Social media got big credit for helping fuel big changes in Egypt -- as well as starting up similar rumblings in Algeria, Bahrain and other places. It's only been a couple of weeks and political goings-on in the Mideast are moving at top speed -- perhaps the fastest ever for events of this type.
But there are other media events where consumers actually want the news cycle to slow down -- if not stop entirely for a period. The recent Grammy Awards were another in a string of events where fans looked for a more languid approach.
Prior to CBS' time-delayed West Coast Grammy telecast, viewers in that time zone went into a huff when their twittering East Coast friends told them such news as Esperanza Spalding beating out Justin Bieber for the highly prized new artist award.
Faster news or slower news? You pick your state of reality. I know plenty of people who only watch sports events on a "tape" delay basis -- just so they can blow through the commercials on their DVRs. For the most part, sports and entertainment news comes with its own set of time guidelines. Still the increase in news reports with the cautionary "spoiler alert" tag is getting out of hand.

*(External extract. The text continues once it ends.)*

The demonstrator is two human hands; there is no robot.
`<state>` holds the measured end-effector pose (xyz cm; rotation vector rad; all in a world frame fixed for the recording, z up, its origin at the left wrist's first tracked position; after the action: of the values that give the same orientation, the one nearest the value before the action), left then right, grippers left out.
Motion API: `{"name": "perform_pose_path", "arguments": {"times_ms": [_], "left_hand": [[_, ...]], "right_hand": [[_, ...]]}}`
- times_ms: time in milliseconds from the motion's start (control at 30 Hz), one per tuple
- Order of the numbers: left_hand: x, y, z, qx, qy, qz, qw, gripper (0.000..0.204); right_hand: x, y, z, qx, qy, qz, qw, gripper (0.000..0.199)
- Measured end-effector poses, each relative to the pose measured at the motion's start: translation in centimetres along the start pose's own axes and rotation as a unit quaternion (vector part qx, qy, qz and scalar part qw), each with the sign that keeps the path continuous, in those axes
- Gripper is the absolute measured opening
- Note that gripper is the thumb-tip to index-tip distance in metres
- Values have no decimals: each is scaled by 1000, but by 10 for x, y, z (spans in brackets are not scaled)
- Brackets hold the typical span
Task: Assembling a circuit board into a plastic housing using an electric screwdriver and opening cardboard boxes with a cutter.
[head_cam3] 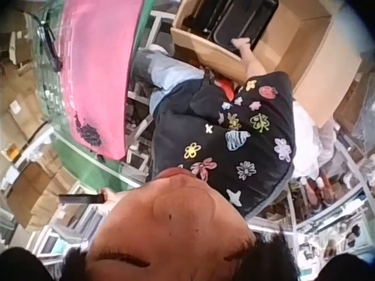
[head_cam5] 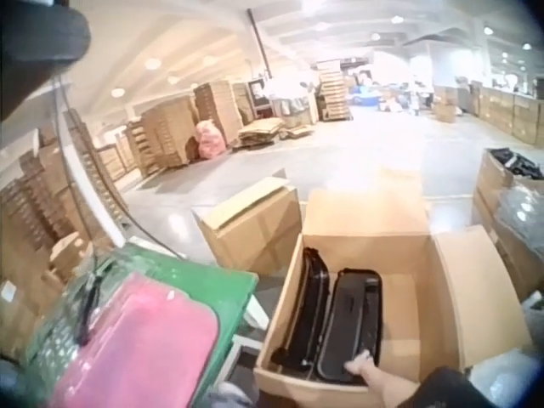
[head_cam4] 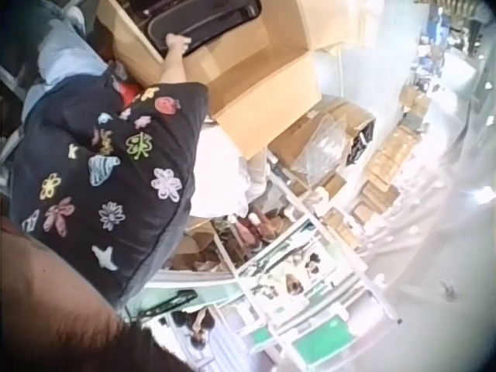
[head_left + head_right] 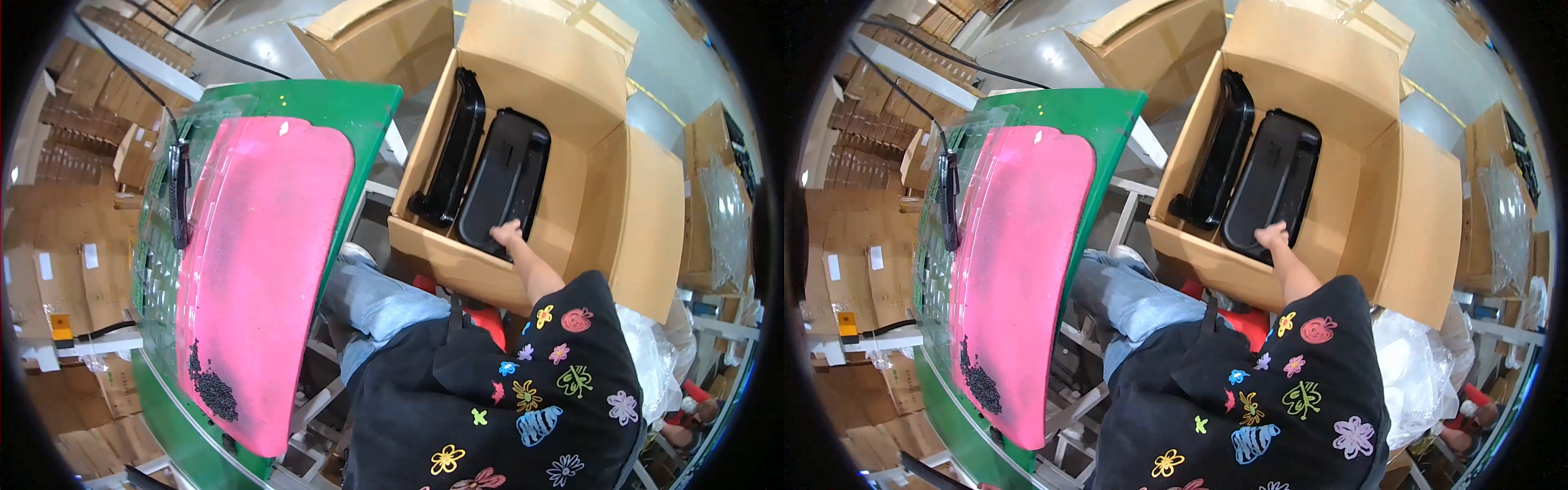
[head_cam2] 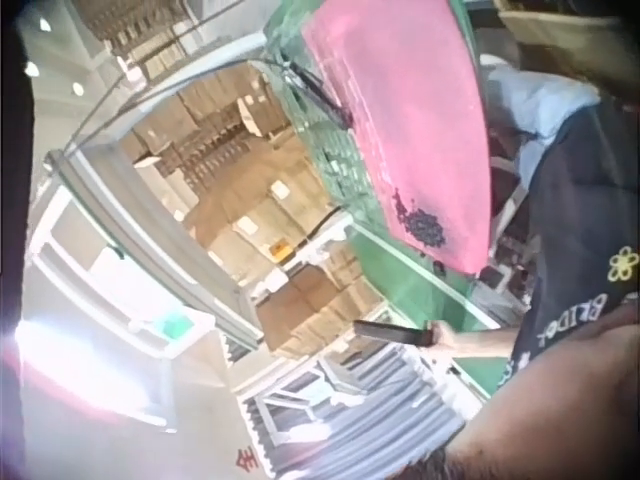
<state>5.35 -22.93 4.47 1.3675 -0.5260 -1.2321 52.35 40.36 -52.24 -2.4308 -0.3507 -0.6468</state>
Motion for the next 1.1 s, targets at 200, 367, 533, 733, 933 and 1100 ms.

A couple of years ago I left a phone message for my aunt -- a long suffering New York Giants fan - with celebratory talk about the team's Super Bowl victory. Quickly I received a phone call from my uncle telling me she was out for the evening and had taped the game. Not just any game, mind you!
Fans of "The Office" or "Smallville" or "The Mentalist" may have their own precautionary tales of when news should be released about season-ending episodes.
We are in a media time warp of reality. Speed is demanded on one hand; and radio silence on the other. One possible solution probably won't help: put social media on a TV-like time delay.